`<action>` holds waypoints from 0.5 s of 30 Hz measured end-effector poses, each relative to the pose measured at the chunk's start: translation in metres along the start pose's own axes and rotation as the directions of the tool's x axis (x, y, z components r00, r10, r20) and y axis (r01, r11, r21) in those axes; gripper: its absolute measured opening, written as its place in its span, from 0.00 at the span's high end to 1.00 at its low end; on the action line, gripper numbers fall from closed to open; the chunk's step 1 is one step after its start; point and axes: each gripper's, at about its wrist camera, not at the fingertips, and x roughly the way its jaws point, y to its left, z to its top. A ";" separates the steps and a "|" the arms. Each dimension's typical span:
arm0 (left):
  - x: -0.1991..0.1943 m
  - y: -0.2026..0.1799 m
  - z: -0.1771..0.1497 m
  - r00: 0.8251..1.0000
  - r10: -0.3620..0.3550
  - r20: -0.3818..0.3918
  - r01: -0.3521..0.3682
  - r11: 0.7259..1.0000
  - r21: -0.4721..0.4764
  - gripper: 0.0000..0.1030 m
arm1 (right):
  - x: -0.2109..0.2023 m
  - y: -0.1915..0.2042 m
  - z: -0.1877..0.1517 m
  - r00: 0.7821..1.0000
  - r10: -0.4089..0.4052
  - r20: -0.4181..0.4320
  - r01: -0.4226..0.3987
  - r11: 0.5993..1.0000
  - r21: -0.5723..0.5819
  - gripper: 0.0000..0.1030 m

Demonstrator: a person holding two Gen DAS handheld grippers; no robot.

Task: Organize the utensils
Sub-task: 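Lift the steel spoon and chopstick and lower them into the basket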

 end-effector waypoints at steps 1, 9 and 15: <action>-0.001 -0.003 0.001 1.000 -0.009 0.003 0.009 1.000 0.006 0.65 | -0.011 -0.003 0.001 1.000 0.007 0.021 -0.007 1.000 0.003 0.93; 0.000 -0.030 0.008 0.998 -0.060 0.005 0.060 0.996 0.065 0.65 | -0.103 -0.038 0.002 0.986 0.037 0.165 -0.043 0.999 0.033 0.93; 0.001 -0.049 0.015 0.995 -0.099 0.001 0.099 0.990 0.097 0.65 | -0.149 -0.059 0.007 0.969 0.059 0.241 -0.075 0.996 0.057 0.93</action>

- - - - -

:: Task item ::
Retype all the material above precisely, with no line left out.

:: Answer to the problem ::
`<action>` holds waypoints from 0.5 s of 30 Hz measured end-effector poses, each relative to the pose measured at the chunk's start: translation in metres along the start pose's own axes and rotation as the directions of the tool's x axis (x, y, z components r00, r10, r20) and y axis (r01, r11, r21) in those axes; gripper: its absolute measured opening, written as its place in its span, from 0.00 at the span's high end to 1.00 at its low end; on the action line, gripper numbers fall from closed to open; the chunk's step 1 is one step after its start; point and axes: each gripper's, at about its wrist camera, not at the fingertips, and x roughly the way its jaws point, y to its left, z to its top. A ";" separates the steps and a "|" the arms. Each dimension's typical span:
arm0 (left):
  - x: -0.1991..0.1943 m
  - y: -0.2026..0.1799 m
  - z: -0.1771..0.1497 m
  - r00: 0.8251..1.0000
  - r10: -0.3620..0.3550
  - r20: -0.3818..0.3918
  - r01: -0.3521..0.3682
  - r11: 0.7259..1.0000
  - r21: -0.4721..0.4764
  - gripper: 0.0000..0.1030 m
arm1 (right):
  - x: -0.2109..0.2023 m
  - y: -0.1915..0.2042 m
  - z: -0.1877..0.1517 m
  - r00: 0.7821..1.0000
  - r10: -0.4089..0.4052
  - r20: -0.4181..0.4320
  - r01: -0.4226..0.3987
  - r11: 0.5993..1.0000
  - r21: -0.5723..0.5819
  - gripper: 0.0000..0.1030 m

Demonstrator: a person holding two Gen DAS handheld grippers; no robot.

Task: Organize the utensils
Sub-task: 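Lift the steel spoon and chopstick and lower them into the basket
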
 end-effector waypoints at steps 1, 9 and 15: <action>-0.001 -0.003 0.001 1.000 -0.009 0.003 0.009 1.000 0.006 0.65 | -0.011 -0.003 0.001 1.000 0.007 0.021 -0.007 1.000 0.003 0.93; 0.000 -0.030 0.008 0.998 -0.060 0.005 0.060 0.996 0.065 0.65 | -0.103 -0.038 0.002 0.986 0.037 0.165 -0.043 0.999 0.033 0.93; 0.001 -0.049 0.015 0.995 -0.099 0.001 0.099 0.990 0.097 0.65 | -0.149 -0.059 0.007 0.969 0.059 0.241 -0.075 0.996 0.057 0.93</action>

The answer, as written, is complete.